Quaestio 39 · Degli impedimenti di questo sacramento
Obiezione 1: Sembra che coloro che sono di nascita illegittima non debbano essere esclusi dal ricevere gli Ordini. Infatti il figlio non dovrebbe portare l'iniquità del padre (Ez 18,20); eppure lo farebbe se questo fosse un impedimento al suo ricevere gli Ordini. Dunque, ecc.
Obiezione 2: Inoltre, la colpa propria è un impedimento maggiore della colpa altrui. Ora l'unione illecita non sempre esclude un uomo dal ricevere gli Ordini. Dunque neppure dovrebbe essere escluso dall'unione illecita di suo padre.
In contrario, È scritto (Dt 23,2): "Un mamzer, vale a dire, uno nato da una prostituta, non entrerà nella Chiesa del Signore fino alla decima generazione." Molto meno dunque dovrebbe essere ordinato.
Rispondo che, Coloro che sono ordinati sono posti in una posizione di dignità sopra gli altri.

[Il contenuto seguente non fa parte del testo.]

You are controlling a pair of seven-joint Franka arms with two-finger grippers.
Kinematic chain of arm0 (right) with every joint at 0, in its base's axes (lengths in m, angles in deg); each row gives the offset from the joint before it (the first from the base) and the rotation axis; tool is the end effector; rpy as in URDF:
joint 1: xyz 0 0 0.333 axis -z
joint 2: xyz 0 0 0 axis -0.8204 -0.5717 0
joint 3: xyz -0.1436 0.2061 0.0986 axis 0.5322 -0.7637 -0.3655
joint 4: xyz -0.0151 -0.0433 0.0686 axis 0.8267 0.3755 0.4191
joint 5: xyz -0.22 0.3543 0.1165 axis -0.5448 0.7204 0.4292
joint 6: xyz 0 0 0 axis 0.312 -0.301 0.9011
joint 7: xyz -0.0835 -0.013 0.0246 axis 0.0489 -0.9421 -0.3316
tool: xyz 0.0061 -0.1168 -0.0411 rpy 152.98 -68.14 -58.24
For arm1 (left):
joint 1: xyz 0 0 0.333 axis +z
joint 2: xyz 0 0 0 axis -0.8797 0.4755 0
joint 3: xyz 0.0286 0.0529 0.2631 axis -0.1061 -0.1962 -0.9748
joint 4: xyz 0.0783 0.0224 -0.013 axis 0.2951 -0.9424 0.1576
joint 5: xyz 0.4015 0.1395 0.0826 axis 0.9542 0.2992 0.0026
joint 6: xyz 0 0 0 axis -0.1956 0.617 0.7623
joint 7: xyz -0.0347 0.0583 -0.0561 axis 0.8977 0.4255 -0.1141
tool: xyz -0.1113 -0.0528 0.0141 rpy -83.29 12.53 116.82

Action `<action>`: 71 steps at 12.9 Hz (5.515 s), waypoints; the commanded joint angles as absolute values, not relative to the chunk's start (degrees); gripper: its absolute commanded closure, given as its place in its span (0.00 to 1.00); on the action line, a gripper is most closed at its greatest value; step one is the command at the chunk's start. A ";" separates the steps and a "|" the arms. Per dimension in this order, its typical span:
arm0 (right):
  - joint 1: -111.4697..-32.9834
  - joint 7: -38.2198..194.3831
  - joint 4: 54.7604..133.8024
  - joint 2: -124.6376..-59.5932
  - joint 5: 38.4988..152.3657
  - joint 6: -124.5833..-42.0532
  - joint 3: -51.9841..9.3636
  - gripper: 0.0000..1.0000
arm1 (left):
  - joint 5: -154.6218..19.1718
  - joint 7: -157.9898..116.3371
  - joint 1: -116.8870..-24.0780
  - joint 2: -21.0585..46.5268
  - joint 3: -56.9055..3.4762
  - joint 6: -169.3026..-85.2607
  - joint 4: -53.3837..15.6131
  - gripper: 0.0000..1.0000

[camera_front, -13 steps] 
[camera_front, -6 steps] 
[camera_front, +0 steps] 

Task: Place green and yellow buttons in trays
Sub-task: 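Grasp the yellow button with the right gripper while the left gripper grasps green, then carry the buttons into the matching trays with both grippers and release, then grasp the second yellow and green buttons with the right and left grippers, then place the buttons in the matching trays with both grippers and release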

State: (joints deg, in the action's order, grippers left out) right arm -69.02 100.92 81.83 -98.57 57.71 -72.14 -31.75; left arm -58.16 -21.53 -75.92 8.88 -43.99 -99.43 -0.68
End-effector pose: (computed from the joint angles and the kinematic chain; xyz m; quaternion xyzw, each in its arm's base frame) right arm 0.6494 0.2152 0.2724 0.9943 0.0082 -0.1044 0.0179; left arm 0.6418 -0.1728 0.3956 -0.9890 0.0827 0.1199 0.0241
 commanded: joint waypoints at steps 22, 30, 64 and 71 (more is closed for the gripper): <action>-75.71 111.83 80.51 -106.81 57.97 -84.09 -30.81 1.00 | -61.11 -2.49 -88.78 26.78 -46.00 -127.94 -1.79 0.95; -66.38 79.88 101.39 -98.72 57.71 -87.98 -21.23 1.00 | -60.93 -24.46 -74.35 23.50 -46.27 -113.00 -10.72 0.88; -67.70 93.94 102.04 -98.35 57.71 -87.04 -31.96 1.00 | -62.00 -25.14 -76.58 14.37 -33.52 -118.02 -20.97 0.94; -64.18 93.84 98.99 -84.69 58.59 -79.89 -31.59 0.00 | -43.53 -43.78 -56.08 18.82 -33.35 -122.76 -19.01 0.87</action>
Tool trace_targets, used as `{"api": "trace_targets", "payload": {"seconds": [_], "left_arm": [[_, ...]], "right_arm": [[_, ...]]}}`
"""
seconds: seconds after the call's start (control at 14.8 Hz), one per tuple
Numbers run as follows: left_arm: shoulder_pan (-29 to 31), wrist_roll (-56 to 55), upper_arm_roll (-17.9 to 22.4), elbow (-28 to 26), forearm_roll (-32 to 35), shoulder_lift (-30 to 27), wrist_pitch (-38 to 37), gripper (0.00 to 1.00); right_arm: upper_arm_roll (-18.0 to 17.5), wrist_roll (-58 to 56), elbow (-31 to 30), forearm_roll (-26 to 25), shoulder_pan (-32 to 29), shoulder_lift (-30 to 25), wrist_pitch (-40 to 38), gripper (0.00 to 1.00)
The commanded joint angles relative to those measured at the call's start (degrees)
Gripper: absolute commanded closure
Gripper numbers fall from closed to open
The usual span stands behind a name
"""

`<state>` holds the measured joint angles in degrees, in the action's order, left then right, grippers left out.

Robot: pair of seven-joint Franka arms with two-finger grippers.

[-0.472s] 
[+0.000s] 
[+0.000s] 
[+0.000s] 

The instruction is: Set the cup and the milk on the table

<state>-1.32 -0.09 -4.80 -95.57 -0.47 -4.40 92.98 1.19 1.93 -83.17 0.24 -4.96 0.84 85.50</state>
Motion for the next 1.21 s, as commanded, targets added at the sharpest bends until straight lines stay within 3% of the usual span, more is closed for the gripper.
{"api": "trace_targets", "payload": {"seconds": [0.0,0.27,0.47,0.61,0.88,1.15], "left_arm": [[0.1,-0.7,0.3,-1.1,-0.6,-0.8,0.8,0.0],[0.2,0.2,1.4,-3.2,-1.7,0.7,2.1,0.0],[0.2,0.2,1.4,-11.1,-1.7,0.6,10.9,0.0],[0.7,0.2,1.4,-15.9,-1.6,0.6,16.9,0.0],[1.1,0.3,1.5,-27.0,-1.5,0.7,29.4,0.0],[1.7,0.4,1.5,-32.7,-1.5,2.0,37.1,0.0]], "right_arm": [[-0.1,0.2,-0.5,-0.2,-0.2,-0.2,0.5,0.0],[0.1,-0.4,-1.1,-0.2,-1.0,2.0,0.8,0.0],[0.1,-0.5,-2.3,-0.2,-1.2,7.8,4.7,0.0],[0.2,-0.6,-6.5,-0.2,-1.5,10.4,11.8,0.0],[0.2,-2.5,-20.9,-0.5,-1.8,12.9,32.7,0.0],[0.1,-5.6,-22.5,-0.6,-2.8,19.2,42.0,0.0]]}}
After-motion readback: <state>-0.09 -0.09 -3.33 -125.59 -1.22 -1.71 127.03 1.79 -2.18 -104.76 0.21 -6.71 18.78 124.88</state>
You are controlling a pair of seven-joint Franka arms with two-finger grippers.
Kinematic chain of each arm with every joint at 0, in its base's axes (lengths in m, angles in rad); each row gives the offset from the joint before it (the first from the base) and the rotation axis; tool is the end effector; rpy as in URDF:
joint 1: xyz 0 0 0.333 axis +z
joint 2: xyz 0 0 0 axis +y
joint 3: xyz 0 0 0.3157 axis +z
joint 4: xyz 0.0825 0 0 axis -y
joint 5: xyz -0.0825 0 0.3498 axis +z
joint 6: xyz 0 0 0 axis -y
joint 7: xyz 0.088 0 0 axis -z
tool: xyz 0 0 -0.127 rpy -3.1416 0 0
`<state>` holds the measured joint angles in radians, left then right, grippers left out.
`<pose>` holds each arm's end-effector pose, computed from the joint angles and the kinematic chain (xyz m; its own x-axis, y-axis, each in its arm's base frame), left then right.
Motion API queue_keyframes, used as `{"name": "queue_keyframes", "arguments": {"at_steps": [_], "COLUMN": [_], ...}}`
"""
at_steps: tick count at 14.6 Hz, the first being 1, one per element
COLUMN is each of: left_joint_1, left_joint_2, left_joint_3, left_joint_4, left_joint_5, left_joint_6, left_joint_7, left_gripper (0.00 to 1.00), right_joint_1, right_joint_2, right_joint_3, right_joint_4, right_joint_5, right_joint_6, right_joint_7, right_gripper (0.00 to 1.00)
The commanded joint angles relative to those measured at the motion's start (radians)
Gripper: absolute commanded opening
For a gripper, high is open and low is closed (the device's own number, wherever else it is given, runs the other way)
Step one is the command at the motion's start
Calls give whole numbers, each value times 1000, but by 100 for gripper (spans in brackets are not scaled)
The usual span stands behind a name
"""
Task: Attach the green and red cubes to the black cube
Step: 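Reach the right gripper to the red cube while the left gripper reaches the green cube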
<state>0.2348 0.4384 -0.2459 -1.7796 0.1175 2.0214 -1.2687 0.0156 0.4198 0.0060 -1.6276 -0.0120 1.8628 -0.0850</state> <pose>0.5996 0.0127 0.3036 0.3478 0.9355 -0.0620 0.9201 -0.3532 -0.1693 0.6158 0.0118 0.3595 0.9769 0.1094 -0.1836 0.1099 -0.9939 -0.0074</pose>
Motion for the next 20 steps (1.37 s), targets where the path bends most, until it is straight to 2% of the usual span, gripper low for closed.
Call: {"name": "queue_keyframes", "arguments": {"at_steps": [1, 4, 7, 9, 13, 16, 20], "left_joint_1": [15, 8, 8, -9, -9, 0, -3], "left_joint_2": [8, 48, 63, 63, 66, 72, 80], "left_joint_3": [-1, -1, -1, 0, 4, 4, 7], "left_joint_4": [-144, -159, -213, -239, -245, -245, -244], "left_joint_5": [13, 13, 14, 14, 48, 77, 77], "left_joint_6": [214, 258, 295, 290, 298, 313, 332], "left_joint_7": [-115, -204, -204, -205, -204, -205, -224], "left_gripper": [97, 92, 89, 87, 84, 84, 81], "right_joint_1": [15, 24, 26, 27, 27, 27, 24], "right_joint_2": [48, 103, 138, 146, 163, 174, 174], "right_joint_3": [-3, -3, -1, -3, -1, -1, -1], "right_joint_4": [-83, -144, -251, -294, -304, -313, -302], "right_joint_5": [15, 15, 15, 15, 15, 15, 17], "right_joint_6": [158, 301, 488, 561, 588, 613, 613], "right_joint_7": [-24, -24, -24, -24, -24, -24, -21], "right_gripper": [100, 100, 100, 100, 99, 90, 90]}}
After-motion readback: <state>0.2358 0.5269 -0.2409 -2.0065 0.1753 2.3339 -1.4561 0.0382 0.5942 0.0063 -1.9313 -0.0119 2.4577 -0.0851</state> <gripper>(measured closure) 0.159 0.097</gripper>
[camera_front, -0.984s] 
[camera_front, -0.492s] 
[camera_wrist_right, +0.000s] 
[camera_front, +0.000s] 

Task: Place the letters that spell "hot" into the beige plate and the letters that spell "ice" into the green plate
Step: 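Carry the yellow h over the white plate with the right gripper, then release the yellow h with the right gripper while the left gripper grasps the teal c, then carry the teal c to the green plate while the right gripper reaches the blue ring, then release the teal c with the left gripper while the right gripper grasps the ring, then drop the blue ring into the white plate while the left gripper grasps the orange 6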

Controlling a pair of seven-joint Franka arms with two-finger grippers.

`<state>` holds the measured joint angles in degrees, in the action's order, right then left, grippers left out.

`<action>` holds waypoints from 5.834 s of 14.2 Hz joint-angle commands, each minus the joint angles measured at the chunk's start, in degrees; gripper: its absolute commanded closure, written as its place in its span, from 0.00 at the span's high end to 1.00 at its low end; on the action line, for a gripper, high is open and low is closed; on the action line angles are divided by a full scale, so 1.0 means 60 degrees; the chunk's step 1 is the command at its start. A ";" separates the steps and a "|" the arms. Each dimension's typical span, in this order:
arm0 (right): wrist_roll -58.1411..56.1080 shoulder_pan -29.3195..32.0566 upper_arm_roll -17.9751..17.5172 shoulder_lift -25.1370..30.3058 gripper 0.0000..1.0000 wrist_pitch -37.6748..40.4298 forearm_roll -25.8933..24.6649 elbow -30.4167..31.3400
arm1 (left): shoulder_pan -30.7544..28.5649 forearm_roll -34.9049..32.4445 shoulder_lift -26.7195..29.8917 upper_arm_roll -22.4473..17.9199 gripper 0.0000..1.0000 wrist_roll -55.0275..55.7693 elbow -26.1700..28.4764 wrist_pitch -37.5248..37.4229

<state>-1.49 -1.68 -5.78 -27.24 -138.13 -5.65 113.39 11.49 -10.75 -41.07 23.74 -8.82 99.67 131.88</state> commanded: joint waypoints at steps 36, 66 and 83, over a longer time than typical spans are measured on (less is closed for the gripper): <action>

Quindi per una sorta di convenienza è richiesto che siano senza rimprovero, non per la validità ma per la liceità del sacramento, vale a dire che siano di buona reputazione, ornati di una vita virtuosa, e non pubblicamente penitenti. E poiché il buon nome di un uomo è oscurato da un'origine peccaminosa, perciò anche coloro che sono nati da un'unione illecita sono esclusi dal ricevere gli ordini, a meno che non ricevano una dispensa; e questa è tanto più difficile da ottenere, quanto più la loro origine è disonorevole.
Risposta all'obiezione 1: L'irregolarità non è una pena dovuta per il peccato. Quindi è chiaro che coloro che sono di nascita illegittima non portano l'iniquità del padre con l'essere irregolari.
Risposta all'obiezione 2: Ciò che un uomo fa con il proprio atto può essere rimosso dal pentimento e da un atto contrario; non così le cose che sono dalla natura. Quindi il paragone cade tra atto peccaminoso e origine peccaminosa.